Kommission Reinhaltung der Luft im VDI und DIN - Normenausschuss KRdL
Wirkungen von Luftverunreinigungen auf landwirtschaftliche Nutztiere

- Belastete Futtermittel beeinträchtigen die Gesundheit von Nutztieren und Menschen (Bild: H. Ulbrich)

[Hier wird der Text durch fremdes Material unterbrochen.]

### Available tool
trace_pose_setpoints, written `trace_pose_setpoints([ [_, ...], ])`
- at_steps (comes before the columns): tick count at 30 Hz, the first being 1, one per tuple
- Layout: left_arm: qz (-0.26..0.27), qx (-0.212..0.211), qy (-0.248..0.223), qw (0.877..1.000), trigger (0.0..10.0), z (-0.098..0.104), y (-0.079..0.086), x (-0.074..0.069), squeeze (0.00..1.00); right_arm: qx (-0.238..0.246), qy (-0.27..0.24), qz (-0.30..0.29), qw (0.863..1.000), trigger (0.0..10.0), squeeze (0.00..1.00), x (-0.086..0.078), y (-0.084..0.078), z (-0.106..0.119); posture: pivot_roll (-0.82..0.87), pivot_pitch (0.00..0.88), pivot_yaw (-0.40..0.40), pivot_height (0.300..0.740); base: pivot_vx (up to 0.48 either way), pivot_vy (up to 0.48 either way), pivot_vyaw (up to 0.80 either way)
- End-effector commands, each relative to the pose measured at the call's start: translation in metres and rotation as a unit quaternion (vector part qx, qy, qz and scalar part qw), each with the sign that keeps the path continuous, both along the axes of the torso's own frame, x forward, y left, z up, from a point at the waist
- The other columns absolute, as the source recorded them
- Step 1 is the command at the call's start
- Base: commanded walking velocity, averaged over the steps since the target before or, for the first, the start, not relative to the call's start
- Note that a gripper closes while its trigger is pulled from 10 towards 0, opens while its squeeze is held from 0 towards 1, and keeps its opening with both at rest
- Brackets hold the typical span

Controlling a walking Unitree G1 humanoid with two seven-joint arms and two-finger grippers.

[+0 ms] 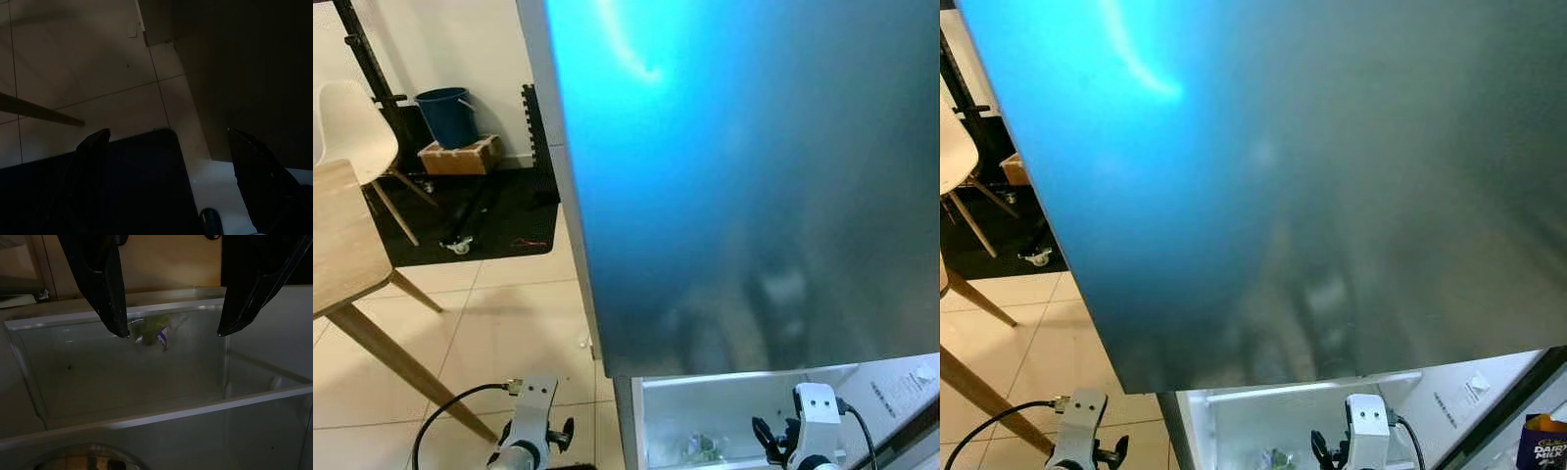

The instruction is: Restocking fridge

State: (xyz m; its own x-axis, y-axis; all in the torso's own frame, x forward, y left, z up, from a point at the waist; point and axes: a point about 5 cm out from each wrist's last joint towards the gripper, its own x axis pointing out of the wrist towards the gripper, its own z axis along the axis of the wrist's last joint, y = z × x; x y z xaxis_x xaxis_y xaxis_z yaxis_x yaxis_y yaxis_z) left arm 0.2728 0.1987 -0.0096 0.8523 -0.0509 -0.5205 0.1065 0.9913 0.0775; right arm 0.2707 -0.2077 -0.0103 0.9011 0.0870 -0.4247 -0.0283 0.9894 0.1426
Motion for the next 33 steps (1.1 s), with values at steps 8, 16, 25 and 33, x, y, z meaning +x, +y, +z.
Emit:
trace_pose_setpoints([
  [8,-0.001,0.006,0.015,1.0,10.0,-0.004,0.002,-0.004,0.0,0.012,0.007,0.008,1.0,10.0,0.0,-0.006,0.0,-0.004,-0.06,0.142,0.042,0.704,0.0,0.0,0.0],
  [16,-0.003,0.004,0.014,1.0,10.0,-0.004,-0.001,-0.003,0.0,-0.017,0.015,0.004,1.0,10.0,0.0,-0.005,-0.004,-0.004,-0.08,0.114,0.037,0.734,0.0,0.0,0.0],
  [25,-0.012,0.013,0.031,0.999,10.0,-0.007,-0.004,-0.003,0.0,-0.066,0.027,-0.011,0.997,10.0,0.0,-0.006,-0.011,-0.005,-0.07,0.06,0.011,0.734,0.0,0.0,0.0],
  [33,0.01,0.015,0.038,0.999,10.0,-0.01,0.004,-0.005,0.0,-0.1,0.011,-0.039,0.994,10.0,0.0,-0.006,-0.018,-0.002,-0.07,0.038,0.009,0.734,0.0,0.0,0.0],
])
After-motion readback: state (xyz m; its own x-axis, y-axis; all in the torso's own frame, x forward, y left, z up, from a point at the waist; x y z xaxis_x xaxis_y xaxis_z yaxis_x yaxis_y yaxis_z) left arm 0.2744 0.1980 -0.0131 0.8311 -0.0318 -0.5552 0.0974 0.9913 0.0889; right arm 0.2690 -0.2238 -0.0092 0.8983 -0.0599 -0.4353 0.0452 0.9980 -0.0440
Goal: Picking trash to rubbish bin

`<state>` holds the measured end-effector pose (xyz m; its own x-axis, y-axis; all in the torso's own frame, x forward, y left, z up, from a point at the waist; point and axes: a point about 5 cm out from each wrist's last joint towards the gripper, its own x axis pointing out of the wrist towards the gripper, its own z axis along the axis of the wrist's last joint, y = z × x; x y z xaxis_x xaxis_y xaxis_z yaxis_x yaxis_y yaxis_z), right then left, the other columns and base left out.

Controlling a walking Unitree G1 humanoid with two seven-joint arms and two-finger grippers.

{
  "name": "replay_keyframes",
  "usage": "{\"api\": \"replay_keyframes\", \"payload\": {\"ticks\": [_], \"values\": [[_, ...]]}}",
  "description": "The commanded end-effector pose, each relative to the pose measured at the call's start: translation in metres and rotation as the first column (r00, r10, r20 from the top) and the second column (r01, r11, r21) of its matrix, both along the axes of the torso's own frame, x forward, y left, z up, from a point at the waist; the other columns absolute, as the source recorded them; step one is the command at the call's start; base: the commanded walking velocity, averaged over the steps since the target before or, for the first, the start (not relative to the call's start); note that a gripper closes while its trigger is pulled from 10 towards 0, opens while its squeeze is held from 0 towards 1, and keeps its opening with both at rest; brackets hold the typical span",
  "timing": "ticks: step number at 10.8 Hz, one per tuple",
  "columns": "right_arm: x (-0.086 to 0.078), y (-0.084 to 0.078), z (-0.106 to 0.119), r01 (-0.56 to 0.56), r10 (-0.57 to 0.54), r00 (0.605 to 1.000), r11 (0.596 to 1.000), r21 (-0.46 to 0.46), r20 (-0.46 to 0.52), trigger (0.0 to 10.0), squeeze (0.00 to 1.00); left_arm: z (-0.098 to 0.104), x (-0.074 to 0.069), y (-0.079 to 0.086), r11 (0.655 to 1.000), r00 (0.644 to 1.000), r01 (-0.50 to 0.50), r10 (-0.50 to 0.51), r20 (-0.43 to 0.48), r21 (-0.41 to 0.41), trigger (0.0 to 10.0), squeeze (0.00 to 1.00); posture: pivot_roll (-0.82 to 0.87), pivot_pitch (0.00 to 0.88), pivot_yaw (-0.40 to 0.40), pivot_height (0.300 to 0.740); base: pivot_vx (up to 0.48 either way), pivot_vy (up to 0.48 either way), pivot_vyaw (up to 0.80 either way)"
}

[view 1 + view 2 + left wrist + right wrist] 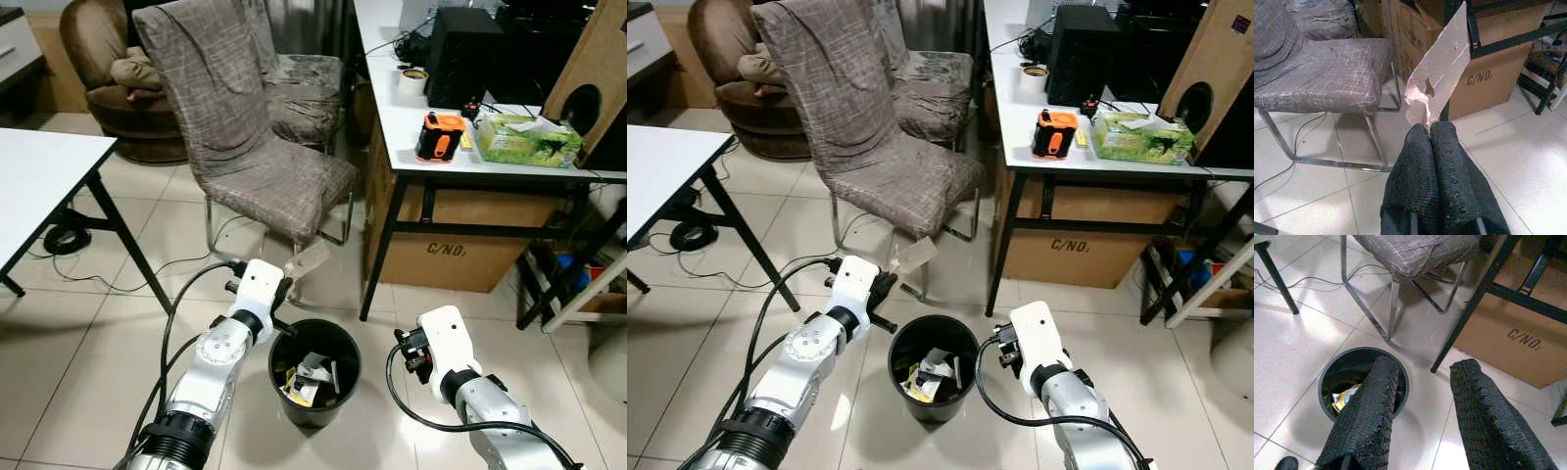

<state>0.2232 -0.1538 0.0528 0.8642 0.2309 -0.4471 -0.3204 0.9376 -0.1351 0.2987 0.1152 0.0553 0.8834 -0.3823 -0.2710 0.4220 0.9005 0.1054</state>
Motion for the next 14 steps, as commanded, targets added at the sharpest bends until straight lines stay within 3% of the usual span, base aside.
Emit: {"api": "replay_keyframes", "payload": {"ticks": [1,7,14], "values": [[0.003,-0.003,0.000,0.012,-0.012,1.000,1.000,-0.003,-0.011,10.0,0.00,0.006,0.003,-0.001,1.000,1.000,0.008,-0.008,0.025,-0.004,10.0,0.00,-0.14,0.021,-0.001,0.740,0.000,0.000,0.00],[-0.001,-0.003,-0.004,-0.026,0.025,0.999,0.999,-0.047,-0.036,10.0,0.00,0.008,0.012,-0.011,0.998,0.998,0.064,-0.064,0.027,0.011,10.0,0.00,-0.17,0.008,0.022,0.740,0.000,0.000,0.00],[-0.001,-0.001,-0.007,-0.033,0.031,0.998,0.999,-0.038,-0.052,10.0,0.00,0.008,0.014,-0.006,0.998,0.998,0.055,-0.055,0.032,0.007,10.0,0.00,-0.15,0.010,0.014,0.740,0.295,0.000,0.00]]}}
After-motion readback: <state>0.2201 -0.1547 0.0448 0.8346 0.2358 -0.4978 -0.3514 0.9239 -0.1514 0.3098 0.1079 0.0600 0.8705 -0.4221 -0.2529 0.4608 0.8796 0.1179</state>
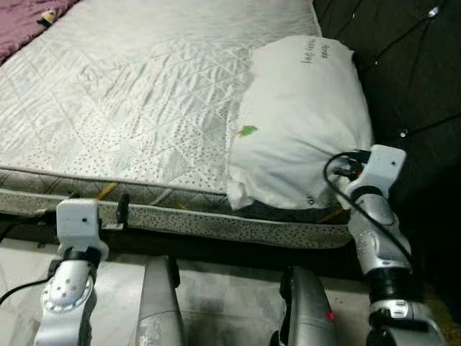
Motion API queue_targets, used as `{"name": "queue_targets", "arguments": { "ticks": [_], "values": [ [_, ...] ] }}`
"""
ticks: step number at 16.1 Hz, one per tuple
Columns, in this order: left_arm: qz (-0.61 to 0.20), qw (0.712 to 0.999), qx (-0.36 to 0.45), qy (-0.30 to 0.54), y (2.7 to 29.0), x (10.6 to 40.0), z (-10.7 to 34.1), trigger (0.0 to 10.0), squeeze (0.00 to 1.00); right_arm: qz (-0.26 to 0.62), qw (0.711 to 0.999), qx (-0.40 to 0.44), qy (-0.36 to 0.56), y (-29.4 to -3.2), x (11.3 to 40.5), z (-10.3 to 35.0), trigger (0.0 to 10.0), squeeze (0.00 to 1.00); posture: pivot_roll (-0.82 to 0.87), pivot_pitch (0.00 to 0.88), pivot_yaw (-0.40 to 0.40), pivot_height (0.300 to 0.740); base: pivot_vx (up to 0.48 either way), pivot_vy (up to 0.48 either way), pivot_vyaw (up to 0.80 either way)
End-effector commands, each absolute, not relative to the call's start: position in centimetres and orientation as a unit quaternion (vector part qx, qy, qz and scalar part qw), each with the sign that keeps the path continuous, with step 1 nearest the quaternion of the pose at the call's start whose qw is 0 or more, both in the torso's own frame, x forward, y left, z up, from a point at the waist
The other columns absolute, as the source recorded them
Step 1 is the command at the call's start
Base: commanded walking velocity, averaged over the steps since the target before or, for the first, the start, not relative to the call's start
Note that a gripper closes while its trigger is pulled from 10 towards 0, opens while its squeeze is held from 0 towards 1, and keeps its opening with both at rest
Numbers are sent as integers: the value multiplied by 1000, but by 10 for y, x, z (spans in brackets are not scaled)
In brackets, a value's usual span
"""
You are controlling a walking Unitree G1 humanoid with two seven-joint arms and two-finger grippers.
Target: Clean up the room
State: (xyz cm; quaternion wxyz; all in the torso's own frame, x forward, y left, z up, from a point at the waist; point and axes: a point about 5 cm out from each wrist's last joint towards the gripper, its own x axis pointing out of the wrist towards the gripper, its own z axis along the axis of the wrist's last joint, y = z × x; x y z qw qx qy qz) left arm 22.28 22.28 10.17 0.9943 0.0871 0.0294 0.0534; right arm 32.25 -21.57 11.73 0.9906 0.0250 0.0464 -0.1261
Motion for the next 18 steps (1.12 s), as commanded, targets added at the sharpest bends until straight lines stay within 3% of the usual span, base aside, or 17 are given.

Ziel dieser Richtlinienserie ist sowohl der Schutz von Gesundheit und Leistungsfähigkeit landwirtschaftlicher Nutztiere als auch der Schutz vor Beeinträchtigungen der zum Verzehr geeigneten tierischen Lebensmittel. Somit werden auch lebensmitteltoxikologische Aspekte verfolgt. Umwelttoxikologische Auswirkungen der Nutztierhaltung werden bei kritischen Schadstoffen (zum Beispiel Zink) berücksichtigt.
Da eine Belastung über die direkte, inhalative Aufnahme bei Nutztieren nur von untergeordneter Bedeutung ist, werden für relevante Kontaminanten Maximale Immissions-Dosen (MID) in Futtermitteln vorgeschlagen. Hierbei werden Schadstoffe berücksichtigt, die i. d. R. futtermittelrechtlich nicht geregelt sind. Richtwertempfehlungen sind für verschiedene Schwermetalle (Blei, Cadmium, Thallium, Nickel, Zink, Quecksilber, Vanadium und Molybdän), aber auch für andere Schadstoffe wie PCB, Dioxine und Fluoride vorhanden. Weitere stoffspezifische Richtlinien befinden sich in Vorbereitung.